JOURNAL   Saison 4

SUR LA ROUTE DES VACANCES… OU PAS

–  Ça te plaît ici, Maman ?

–  Oui mais je ne sais pas où je vais ensuite.

–  Nulle part, tu es à l’EHPAD maintenant.

–  Mais après, je vais où ?

Je me mords les lèvres pour ne pas lui répondre du tac-au-tac « au cimetière », ce qui sans nul doute la ferait rire, car je repense au sermon de Tonton qui m’a enjointe ce matin d’y aller mollo avec elle…

 

Vendredi 31 juillet 2020

40 degrés ambiants, soleil au zénith et bouchons des départs en vacances : décidément, pas le bon jour pour le transfert de l’hôpital à l’EHPAD ! Heureusement que l’ambulance est climatisée !

Sur place, Maman sur son brancard, est accueillie dans le sas de décontamination par le CDC, ou équivalent : ils lui sautent dessus, l’emmaillotent dans une sur-blouse, lui collent une charlotte sur la tête, sur les pieds, gants, masque, il ne reste que les yeux qui ne soient pas emballés. Vu la chaleur, je n’ose pas imaginer ce qu’elle doit endurer.

Je lui fais coucou de la main puis ils l’emmènent prestement au loin. Je pose dans le sas son sac d’affaires, son rollator et sa canne qui doivent être décontaminés eux aussi, puis je me dirige vers l’accueil. J’essaye, du moins : je n’ai pas fait un pas et demi que l’on me crie « Halte ! » et qu’un essaim de petites mains s’affairent autour de moi. A mon tour, me voilà sous blister de la tête aux pieds et copieusement arrosée de gel hydro-alcoolique. Je me mets alors à cuire à petit feu.

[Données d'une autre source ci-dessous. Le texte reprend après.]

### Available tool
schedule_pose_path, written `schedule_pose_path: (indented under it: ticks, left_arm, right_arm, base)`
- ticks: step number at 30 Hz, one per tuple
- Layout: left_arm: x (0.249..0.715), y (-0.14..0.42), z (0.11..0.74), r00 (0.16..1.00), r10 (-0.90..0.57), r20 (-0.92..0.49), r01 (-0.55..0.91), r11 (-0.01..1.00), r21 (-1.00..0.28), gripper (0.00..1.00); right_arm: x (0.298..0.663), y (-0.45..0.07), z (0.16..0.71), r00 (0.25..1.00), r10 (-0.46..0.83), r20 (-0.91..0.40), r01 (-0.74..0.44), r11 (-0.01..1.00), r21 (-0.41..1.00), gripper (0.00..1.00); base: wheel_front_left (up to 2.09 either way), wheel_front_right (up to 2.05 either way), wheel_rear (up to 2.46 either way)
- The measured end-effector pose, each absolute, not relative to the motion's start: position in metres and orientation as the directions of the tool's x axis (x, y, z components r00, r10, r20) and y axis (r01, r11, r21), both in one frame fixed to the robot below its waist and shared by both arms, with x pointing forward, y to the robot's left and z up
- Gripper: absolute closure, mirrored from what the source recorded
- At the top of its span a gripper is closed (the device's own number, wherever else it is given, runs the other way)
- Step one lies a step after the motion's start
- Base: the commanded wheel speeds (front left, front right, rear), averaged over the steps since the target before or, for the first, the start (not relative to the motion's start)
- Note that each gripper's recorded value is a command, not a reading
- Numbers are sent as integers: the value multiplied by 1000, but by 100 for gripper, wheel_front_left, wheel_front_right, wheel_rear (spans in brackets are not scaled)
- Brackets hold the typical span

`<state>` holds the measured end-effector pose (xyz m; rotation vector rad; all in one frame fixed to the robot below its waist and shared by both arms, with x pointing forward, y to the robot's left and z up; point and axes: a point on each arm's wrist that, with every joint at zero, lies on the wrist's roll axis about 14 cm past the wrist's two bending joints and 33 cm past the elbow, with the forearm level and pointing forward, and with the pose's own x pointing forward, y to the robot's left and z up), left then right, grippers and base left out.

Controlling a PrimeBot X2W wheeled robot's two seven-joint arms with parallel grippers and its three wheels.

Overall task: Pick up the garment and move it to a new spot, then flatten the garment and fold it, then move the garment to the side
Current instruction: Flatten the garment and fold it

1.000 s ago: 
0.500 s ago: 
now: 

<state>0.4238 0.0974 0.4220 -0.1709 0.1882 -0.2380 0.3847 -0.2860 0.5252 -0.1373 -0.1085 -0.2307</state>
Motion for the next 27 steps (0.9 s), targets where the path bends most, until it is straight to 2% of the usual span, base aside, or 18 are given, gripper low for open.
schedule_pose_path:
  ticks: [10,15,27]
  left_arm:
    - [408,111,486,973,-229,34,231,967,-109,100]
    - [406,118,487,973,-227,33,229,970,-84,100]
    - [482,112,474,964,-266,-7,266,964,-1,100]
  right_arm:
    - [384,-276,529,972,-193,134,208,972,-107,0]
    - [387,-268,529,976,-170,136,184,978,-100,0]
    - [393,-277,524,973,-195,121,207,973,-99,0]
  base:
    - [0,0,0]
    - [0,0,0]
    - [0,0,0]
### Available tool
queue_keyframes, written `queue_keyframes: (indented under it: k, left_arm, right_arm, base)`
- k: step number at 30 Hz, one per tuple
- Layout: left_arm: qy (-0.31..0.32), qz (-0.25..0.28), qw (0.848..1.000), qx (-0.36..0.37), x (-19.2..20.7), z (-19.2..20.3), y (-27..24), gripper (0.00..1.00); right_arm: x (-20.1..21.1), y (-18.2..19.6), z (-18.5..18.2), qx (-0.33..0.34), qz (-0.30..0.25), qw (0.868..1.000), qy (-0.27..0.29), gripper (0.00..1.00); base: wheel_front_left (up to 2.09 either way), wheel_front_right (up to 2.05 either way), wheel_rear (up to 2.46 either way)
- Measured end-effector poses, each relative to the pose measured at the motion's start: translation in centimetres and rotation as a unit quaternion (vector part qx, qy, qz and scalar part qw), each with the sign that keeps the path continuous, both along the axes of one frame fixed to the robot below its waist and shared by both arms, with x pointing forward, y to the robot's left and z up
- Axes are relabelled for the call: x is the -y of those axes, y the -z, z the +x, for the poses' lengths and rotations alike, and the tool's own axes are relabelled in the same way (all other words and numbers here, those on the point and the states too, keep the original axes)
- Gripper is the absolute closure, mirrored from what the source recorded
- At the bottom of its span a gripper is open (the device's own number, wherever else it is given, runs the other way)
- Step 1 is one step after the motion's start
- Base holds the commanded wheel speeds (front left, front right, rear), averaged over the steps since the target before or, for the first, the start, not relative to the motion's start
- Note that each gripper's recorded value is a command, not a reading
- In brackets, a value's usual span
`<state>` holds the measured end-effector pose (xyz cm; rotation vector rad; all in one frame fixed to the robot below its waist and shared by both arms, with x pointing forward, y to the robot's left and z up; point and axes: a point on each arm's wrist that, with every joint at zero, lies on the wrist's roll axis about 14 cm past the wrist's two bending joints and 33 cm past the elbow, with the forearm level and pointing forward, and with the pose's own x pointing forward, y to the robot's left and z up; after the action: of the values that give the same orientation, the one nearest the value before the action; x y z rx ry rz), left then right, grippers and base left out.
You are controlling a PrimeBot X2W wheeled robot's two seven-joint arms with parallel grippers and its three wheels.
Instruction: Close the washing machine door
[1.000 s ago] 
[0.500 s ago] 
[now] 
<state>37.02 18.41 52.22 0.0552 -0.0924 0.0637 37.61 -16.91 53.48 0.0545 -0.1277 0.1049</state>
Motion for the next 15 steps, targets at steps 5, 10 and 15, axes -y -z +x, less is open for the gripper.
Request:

L’équipe soignante vient me poser des questions, j’attends les papiers d’arrivée. J’aimerais bien aussi voir Maman dans sa chambre. Ils sont en train, apparemment, de la doucher. Alors, je patiente comme je peux, thermostat 12 fonction pyrolyse puis enfin, je peux monter la voir. Une demi-heure max et en ressortant, je dois mettre mon costume de saucisse grillée dans la poubelle jaune et en remettre une autre toute neuve pour reprendre l’ascenseur et traverser le hall d’entrée.

Ils rigolent pas ici, avec le Covid. C’est rassurant, j’imagine. Oui, je sais, il faut dire LA Covid mais je trouve discriminant de mettre au féminin toutes les catastrophes de la terre : les tempêtes, les tornades, les épidémies, les sept plaies d’Egypte… Donc moi je dis LE Covid.

Et tandis que je remonte dans le sauna de ma voiture sur le parking à peine ombragé, je revois le visage famélique de Maman sur lequel j’ai pu lire un début de panique lorsque je lui ai dit au-revoir. Je m’écroule en larmes. Je devrais me sentir soulagée mais j’ai le cœur tellement serré que j’en étouffe. J’ai l’impression de l’abandonner, comme si je l’avais attachée à un arbre sur le bord de la route.

« Tiens bon, ma petite maman, encore un peu, d’accord ? Tu es fatiguée, je sais, mais on a encore besoin de toi… Ils vont prendre bien soin de toi, ne t’inquiète pas. Et je reviens vite te voir. »

Samedi prochain. J’espère qu’elle va tenir mais cela a l’air fortement improbable. Ça s’entend à sa voix d’outre-tombe, à son élocution plus que difficile, ça se voit à ses yeux éteints et à son corps recroquevillé comme une feuille fanée, ça se sent même avec une légère odeur de formol qui suinte de sa peau…

Je chasse ces visions d’horreur d’un revers de main, je sèche mes larmes et je reprends la route pour aller chez Toto. Je passe la nuit chez lui car ils annoncent des orages violents avec des grêlons comme des balles de golf et je n’ai ni l’envie ni la force de tenter le Trophée Andros sur l’autoroute ce soir.

Et dans la touffeur de la nuit, allongée en croix sur le canapé-lit du salon, trois verres de rosé et un somnifère entier dans le coco, je ne dors pas. Je pense à Maman à sept kilomètres à vol d’oiseau, toute proche mais pourtant si loin. Je prie, je pleure. Et je finis par reprendre un somnifère pour m’assommer.